This could be cool, even for us adults. I'm thinking small scale foam tombstones on a base with some tree branches, moss, etc.. A few zombies. Make a great Halloween table centerpiece or diorama.


----------



## Johnny Thunder

Want to play a game?

http://shocktilyoudrop.com/news/topnews.php?id=18130


----------



## Johnny Thunder

Clip from Season 2 debuting this October -

http://shocktilyoudrop.com/news/topnews.php?id=20004


----------



## Johnny Thunder

Among the announcements made during the Comic-Con panel was that Season Two will debut on Sunday October 16th at 9 p.m. Check out all the details here:

http://www.comicbookresources.com/?page=article&id=33539


----------



## Johnny Thunder

_Frank Darabont, creator and executive producer of of AMC's hit zombie series, The Walking Dead, is stepping down as show runner _

http://android.eonline.com/article?id=254694


----------



## Marrow

I live in New Zealand, and the Walking Dead premiered here just last night. It was just as good as I'd hoped it would be, but I've read that AMC sent NZ a shortened version - and guess what part they cut out...

The horse disembowelment.


----------



## Marrow

And for all those excited about the gory action figures - here's a website that has pictures and descriptions of the individual zombies. http://www.bigbadtoystore.com/bbts/menu.aspx?menu=1097&company=18

Some spectacular stuff there.


----------



## Johnny Thunder

Cool Marrow thanks for the links.

Here's AMC's official statement regarding Darabont's involvement with the show:

http://www.comicbookresources.com/?page=article&id=33603


----------



## Johnny Thunder

Four clips from Season 2 -

http://www.dreadcentral.com/news/46689/walking-dead-season-2-four-clips-shamble-forth


----------



## RAXL

I think this show takes a real nose dive with out Darabont at the helm. Way to go AMC, fire the head of the only show you have that people actually watch.:zombie:


----------



## Perk-a-Dan

Papa Bones said:


> It's about damn time they made a series about something other than vampires. Is anyone else tired of vampires?
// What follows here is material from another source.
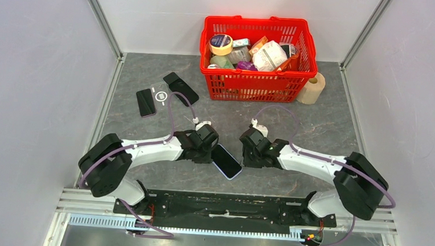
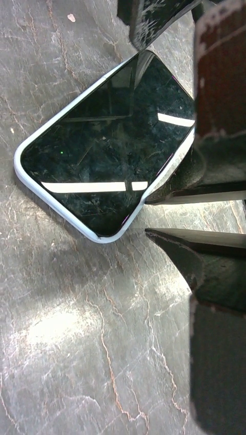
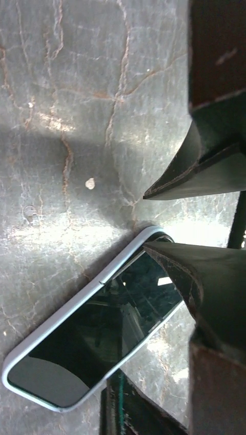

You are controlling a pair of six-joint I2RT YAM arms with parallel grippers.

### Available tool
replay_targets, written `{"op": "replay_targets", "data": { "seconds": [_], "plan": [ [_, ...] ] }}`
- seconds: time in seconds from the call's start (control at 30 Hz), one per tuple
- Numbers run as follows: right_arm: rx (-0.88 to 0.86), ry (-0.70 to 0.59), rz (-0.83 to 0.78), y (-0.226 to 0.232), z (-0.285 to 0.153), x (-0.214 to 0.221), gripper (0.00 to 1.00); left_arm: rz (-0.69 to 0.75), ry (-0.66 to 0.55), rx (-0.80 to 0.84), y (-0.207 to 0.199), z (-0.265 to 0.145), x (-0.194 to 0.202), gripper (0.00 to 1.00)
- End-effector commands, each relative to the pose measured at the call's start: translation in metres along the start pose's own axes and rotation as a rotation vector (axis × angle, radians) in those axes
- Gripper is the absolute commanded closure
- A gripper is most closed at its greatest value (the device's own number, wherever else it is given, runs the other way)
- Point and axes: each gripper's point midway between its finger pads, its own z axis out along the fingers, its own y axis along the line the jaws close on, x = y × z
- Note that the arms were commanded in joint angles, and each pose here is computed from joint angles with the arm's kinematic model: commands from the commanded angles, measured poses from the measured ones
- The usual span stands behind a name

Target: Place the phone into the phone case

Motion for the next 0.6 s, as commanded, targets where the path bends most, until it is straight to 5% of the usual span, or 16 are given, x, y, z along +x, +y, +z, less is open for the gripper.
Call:
{"op": "replay_targets", "data": {
  "seconds": [0.0, 0.23, 0.57],
  "plan": [
    [-0.029, -0.023, 0.008, 0.001, -0.021, -0.002, 0.55, 0.000, -0.095, 0.017, 0.000, -0.005, -0.022, 0.70],
    [-0.143, 0.006, -0.044, 0.022, -0.022, 0.002, 0.55, -0.040, -0.078, 0.101, -0.010, -0.013, -0.014, 0.70],
    [-0.067, 0.068, -0.091, 0.016, -0.002, 0.017, 0.70, -0.064, -0.049, 0.159, -0.019, -0.012, -0.008, 0.70]
  ]
}}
I skip almost everything new. So, I still don't really know about this whole _Twilight_ thing. It did produce an amusing YouTube parody though. I'm definitely tired of neck-biting (funnily enough, I caught that _Grace_ movie yesterday) as a destination for the graphic content in vampire films.

As for AMC's _Walking Dead_... typical of the last 13 years in the genre, I caught the promos and immediately wondered why I should bother giving it a try. I don't know what everyone else is so excited about. It looks like your routine _Quarantine_-esque survival action stuff with tv-drama padding. Where's the horror?


----------



## LouieScaredStupid

I got into the Walking Dead in paper form a little before they announced the show and got addicted to reading them just a few pages in. The books really end up being about how terrifying people can be when they are pushed to their limits. Zombies end up being more the driving force that put them in such extreme situations. I did enjoy season one even though they did stray pretty far from the source material. I'm really excited that AMC picked it back up for a full 12 episode season this year. I hope the trend continues with networks not being afraid to put horror in their main lineup. FX following suit with American Horror Story seems a big step toward that.


----------



## jaege

Perk-a-Dan said:


> I skip almost everything new. So, I still don't really know about this whole _Twilight_ thing. It did produce an amusing YouTube parody though. I'm definitely tired of neck-biting (funnily enough, I caught that _Grace_ movie yesterday) as a destination for the graphic content in vampire films.
> 
> As for AMC's _Walking Dead_... typical of the last 13 years in the genre, I caught the promos and immediately wondered why I should bother giving it a try. I don't know what everyone else is so excited about. It looks like your routine _Quarantine_-esque survival action stuff with tv-drama padding. Where's the horror?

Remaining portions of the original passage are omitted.